On the contrary, Anurag Thakur’s promotion from MoS Finance to a Cabinet Minister defies all logical explanations for awarding performance. Not only has India’s economic condition worsened under his management, his controversial statements like “Desh ke Gadaaro ko…” do not present a strong case for him. His appointment is a political investment by BJP in Himachal Pradesh’s state elections next year which happens to be Thakur’s home state.
Similarly, Sitharaman’s finance ministry has remained untouched, after historical mismanagement of our Finance capabilities. All of this reflects a selective approach adopted by BJP, which is one of political hesitation and hyperopic ignorance.
BJP’s Political Calculator
Apart from the ‘punishment’ narrative, the new cabinet expansion has also given an insight into BJP’s political planning. This expansion has incorporated key leaders from several states that go to elections next year. Moreover, it has also been carefully planned to cover the losses BJP has incurred in the past two years.
As a reward for dismantling the elected Madhya Pradesh government and tipping scales in BJP’s favor, Jyotiraditya Scindia was appointed as the Cabinet Minister for Civil Aviation (a post held by his father as well in ’91) almost after 3 years.
On the contrary, Pashupati Kumar Paras got an early reward for breaking down Lok Janshakti Party’s (LJP) representation in Lok Sabha. He was appointed as the Union Minister for Food Processing, after the attempted coup on Chirag Paswan’s leadership.
Sarbananda Sonowal, who was replaced by Himanta Biswa Sharma as the Chief Minister of Assam after the fresh elections, was also awarded a berth in the Cabinet. It is conjectured that this development was in talks ever since Himanta Biswa Sharma was chosen as the CM.
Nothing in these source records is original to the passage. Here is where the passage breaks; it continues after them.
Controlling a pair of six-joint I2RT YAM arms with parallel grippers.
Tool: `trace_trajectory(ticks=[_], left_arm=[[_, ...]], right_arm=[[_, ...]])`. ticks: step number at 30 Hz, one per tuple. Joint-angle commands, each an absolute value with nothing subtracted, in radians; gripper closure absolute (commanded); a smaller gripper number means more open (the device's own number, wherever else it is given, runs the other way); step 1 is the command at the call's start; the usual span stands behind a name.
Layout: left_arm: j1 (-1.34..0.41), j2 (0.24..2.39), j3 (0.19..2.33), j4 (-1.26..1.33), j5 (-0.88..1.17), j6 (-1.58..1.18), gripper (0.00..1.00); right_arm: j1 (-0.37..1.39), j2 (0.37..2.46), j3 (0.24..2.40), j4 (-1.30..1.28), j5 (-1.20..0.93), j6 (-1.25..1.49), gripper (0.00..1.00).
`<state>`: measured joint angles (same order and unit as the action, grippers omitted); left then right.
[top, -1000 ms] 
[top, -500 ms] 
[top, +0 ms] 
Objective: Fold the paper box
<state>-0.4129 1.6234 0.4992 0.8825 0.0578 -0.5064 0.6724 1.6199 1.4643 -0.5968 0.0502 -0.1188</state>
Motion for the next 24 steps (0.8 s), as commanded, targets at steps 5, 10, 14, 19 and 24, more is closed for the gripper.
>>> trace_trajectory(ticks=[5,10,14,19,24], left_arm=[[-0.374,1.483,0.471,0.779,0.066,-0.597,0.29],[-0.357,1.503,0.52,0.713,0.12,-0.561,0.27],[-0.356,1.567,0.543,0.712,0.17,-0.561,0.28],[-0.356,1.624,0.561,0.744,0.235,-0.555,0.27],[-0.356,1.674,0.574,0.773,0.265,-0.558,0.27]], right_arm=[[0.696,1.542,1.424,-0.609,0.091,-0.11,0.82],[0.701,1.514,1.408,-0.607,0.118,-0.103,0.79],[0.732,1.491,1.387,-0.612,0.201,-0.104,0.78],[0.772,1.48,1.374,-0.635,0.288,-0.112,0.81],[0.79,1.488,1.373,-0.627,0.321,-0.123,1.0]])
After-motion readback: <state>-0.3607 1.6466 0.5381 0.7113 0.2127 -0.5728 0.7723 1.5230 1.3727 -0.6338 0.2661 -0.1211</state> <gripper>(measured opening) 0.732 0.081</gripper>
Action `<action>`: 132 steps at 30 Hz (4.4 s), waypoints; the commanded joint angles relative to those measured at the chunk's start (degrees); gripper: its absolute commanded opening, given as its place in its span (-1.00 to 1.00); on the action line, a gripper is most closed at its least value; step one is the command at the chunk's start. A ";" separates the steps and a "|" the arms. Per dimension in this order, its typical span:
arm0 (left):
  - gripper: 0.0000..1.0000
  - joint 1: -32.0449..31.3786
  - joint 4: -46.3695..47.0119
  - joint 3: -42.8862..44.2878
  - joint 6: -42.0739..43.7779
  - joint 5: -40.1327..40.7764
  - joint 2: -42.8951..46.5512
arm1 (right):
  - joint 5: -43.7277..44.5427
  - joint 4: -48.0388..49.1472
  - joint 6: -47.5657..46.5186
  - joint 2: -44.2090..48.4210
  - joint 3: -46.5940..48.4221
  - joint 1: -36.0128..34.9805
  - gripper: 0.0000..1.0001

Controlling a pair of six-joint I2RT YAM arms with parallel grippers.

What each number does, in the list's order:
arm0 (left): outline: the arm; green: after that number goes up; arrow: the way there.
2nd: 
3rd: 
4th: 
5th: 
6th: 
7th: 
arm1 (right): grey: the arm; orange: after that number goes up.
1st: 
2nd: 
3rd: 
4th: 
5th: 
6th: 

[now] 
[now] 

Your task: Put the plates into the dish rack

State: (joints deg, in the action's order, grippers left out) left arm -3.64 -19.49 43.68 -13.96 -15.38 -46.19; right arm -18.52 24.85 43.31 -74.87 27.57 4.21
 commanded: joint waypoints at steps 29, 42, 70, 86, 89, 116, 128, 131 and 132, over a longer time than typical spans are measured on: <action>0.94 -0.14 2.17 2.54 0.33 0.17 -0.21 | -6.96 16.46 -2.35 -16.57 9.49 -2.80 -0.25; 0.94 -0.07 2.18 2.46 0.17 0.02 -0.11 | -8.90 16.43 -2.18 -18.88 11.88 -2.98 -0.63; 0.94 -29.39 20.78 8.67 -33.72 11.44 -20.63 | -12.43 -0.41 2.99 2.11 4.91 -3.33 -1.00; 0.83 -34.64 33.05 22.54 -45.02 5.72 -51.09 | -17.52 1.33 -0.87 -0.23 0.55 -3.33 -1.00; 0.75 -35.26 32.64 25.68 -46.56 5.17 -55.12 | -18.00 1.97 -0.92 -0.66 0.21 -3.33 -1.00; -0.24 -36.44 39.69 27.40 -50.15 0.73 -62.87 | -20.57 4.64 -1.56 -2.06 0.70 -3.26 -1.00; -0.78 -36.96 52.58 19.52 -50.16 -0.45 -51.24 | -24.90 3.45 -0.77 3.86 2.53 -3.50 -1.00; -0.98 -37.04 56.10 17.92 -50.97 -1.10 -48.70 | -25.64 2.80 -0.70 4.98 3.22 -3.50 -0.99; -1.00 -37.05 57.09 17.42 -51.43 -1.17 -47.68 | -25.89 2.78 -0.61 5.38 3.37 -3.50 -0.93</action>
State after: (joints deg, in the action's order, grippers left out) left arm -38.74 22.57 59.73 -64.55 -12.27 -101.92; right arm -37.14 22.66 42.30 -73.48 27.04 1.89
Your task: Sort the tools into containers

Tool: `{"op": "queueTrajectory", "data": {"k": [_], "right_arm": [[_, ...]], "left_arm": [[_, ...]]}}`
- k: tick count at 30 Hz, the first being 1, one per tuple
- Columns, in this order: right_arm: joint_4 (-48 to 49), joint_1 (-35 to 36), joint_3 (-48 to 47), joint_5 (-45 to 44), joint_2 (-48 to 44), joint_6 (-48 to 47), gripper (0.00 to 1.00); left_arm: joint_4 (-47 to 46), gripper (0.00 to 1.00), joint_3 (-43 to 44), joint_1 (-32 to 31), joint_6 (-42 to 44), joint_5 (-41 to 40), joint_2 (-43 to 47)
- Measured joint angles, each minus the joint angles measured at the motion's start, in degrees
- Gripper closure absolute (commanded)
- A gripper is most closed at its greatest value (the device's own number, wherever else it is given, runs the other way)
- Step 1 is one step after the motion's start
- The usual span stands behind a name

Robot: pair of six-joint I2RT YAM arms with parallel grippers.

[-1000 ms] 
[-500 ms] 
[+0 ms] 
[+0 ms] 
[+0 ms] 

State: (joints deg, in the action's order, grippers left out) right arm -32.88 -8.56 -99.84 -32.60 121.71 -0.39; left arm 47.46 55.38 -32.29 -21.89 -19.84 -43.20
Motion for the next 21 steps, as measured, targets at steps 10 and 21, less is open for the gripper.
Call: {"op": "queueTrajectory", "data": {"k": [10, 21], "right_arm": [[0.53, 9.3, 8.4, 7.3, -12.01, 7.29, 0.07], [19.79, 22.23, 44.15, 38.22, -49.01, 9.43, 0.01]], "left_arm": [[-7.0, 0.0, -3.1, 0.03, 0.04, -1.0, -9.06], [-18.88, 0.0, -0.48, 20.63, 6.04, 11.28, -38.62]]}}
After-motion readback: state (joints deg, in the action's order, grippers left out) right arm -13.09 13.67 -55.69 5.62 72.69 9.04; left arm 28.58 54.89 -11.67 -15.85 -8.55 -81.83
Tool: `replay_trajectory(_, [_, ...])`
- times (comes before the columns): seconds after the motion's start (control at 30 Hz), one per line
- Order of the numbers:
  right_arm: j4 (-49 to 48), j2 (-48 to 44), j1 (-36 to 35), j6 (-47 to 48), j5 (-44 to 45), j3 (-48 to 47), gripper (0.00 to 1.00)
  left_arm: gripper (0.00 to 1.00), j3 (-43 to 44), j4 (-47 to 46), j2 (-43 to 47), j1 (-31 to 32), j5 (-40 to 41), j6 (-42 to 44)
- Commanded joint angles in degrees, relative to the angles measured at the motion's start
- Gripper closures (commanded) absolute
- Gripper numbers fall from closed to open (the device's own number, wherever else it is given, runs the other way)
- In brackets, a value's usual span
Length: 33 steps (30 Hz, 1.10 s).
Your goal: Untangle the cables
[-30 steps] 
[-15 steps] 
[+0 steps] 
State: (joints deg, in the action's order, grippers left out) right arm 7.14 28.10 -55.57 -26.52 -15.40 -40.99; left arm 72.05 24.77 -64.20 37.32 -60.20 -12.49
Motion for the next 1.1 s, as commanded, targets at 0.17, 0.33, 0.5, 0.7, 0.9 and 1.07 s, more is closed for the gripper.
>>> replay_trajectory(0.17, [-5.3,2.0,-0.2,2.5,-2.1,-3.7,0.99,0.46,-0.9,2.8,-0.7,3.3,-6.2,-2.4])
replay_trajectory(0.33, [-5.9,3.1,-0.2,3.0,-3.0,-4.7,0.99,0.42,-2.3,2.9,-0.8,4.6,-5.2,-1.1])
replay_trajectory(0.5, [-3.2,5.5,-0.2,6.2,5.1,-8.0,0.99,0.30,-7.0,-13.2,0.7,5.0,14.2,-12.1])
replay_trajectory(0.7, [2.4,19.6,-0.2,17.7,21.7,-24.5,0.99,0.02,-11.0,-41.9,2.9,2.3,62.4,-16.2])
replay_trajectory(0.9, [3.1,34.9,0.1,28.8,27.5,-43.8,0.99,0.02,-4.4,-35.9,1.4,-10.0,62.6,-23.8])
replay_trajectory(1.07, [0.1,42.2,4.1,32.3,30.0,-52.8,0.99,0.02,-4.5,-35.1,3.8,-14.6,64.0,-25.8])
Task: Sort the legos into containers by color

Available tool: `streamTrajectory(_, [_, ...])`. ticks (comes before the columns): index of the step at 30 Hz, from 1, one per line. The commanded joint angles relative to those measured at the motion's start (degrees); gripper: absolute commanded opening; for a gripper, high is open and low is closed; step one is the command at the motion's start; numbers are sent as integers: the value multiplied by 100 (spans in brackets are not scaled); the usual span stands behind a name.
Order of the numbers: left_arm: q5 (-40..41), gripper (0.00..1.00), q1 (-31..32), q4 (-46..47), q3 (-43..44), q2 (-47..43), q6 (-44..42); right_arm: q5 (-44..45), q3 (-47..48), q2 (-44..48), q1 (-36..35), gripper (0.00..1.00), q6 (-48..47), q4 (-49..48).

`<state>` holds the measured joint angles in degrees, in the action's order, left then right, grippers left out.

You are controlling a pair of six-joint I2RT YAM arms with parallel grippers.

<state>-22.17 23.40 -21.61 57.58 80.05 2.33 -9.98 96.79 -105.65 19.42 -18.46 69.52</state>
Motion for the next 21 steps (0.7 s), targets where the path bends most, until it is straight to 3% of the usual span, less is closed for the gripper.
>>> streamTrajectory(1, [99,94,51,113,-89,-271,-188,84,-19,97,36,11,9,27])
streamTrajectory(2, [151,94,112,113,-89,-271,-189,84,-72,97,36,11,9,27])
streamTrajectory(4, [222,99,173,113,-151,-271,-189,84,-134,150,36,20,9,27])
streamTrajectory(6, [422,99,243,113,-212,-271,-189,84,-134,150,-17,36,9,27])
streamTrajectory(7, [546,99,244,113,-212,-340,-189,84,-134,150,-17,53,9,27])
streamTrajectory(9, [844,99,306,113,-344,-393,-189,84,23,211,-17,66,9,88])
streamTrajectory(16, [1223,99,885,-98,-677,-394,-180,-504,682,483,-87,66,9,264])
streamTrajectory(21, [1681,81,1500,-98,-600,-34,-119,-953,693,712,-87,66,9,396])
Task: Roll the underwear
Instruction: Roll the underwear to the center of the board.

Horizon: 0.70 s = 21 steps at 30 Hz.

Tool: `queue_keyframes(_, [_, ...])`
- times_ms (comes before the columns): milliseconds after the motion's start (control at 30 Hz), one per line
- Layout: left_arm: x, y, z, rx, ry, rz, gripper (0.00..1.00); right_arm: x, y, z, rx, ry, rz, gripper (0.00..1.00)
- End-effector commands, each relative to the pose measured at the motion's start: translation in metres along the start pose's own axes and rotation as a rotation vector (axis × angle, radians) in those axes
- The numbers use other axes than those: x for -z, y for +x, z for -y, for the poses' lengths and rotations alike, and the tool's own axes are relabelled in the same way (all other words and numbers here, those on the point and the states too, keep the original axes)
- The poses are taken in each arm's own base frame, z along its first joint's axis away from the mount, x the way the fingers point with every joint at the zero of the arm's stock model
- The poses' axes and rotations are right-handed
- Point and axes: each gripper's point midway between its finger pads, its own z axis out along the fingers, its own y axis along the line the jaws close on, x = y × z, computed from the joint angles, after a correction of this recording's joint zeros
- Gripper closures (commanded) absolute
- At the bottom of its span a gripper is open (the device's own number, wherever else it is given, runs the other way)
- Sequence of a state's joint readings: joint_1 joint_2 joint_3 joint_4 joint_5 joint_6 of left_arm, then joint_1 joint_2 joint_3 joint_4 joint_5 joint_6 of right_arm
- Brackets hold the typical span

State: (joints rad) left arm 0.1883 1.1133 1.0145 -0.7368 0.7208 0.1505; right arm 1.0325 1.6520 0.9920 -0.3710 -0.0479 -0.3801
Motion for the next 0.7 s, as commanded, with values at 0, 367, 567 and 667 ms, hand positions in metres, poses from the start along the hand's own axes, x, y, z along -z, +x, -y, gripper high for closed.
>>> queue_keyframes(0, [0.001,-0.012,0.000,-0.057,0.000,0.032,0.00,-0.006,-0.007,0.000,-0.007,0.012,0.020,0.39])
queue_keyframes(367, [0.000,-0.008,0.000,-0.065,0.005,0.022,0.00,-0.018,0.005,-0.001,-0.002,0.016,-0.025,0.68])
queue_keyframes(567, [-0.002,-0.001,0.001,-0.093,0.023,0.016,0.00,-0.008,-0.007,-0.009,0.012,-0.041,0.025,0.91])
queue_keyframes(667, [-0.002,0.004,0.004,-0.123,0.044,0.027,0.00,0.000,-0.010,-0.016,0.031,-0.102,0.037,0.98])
As the Uttar Pradesh elections near, BJP also made sure to improve representation from the state. Major appointments such as Niranjan Jyoti (MoS Food Processing), Anupriya Patel (Mos Commerce and Industry), and Bhanu Pratap Singh Verma (MoS MSME) were made majorly because of their heavy support base in UP.
Following the same lead, Ajay Bhatt from Uttarakhand was appointed as MoS Defence and Tourism. As seen earlier, BJP has made major organizational changes in Uttarakhand which goes to elections next year.
In the mirage of calculated placements and image reconstruction, BJP has hit a few rights with this organizational change. The new cabinet includes a maximum number of women to have ever served in a Union Cabinet, a first in a nation with largely patriarchal tendencies.
The cabinet has also tried to focus on bringing people with commendable background experience and education on board. Ashwini Vaishnav, former IAS and an alumnus of Wharton School have been given major ministries such as Railways, Communications, and IT. Similarly, Anupriya Patel who has been given the Commerce and Industry as an MoS has also served as an educator at Amity University.
Moreover, the diffused reliance on regional strength has become the overarching theme in this cabinet reshuffle. Even though the ruling party intends to balance the voter dynamics, this regional unity has become something to watch out for.
Yet, the big story remains the ouster of major politicians who have served loyally and faithfully to this government. Ravi Shankar Prasad, Prakash Jaavedkar, and Dr. Harshvardhan are major losers in this dynamic reshuffle. While the current government has tried to modernize the leaders of this nation, it has set a new precedent that loyalty is not the most critical virtue anymore; Election Commission’s schedule is.